I am working on a project which lists file sharing urls from the likes of Oron, filespost, depositfiles etc that reports sharing of copyrighted materials to identified content owners and rights holders in my network.
To better improve the service, which currently stands at a table populated from MySQL database with some filters built in to the php, I want to be able to identify the links that have ceased to function.
My thoughts are that when the data is retrieved from the MySQL database the download URL column entries (the url to the file or file host page) will be checked to see if they link to the actual file sharing page that allows users to start the download process, if they are working and provide the ability to download the file they should be left, link text or the cell colour turned green, if the file site displays file not found or similar the link text or cell background colour should turn red.
At present there is no quick and easy visual representation of active or inactive links.
I have a simple validation on the url based on if a 404 error is received but quickly realised that won't work given that these sites don't 404 or redirect even, they change the dynamically generated page to say the file is not available or file has been removed etc.

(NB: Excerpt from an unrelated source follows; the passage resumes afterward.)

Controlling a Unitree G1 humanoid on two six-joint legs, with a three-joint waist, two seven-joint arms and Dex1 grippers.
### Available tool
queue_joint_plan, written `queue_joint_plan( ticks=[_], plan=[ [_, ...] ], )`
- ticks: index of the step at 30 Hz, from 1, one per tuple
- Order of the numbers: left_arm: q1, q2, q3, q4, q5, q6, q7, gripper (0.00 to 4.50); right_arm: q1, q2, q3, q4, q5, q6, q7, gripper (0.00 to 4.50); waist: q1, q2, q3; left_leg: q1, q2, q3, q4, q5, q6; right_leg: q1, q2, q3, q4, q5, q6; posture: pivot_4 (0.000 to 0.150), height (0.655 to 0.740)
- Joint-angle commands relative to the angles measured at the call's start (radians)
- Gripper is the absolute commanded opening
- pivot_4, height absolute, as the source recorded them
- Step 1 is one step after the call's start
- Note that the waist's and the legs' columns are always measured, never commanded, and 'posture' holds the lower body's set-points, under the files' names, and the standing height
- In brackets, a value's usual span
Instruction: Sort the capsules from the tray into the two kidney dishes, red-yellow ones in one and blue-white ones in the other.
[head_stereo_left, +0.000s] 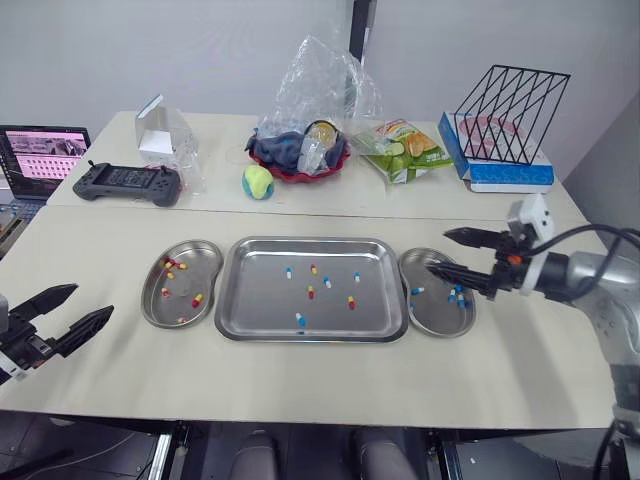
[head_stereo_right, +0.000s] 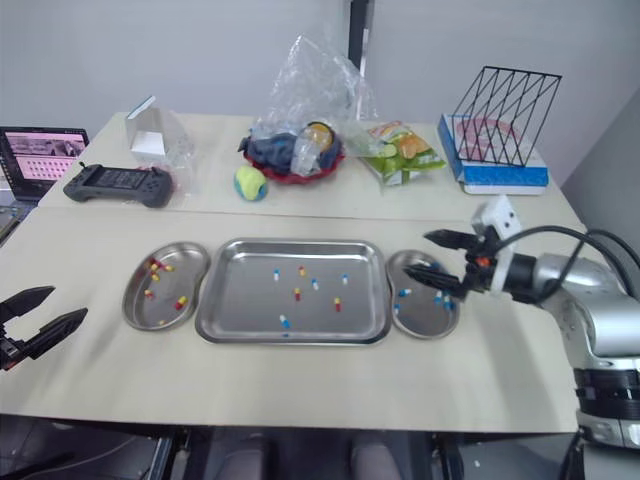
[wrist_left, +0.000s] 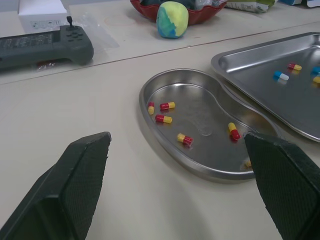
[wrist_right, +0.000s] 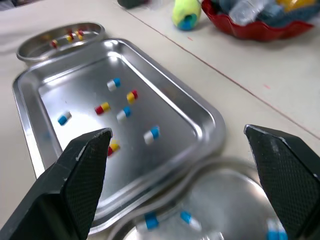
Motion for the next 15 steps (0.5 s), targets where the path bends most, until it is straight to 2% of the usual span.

I have also incorporated a link checker script that uses a third part file share link checking service but this would require manual checks and manual updating of the database.
I have also checked to see if I can find specific fields or words on the page, but the given the range of sites and the broader range of terms used on the sites this to has been proven to be accurate and difficult to implement on all links.
It would also be helpful if urls could then be filtered down based on the active status. I'm guessing if the colour change was managed by a link class or cell class style I could filter the column based on class eg: link-dead or link-active. I think I can do this so help with this last bit on filtering based on class is not necessarily required.
Any help would be greatly appreciated.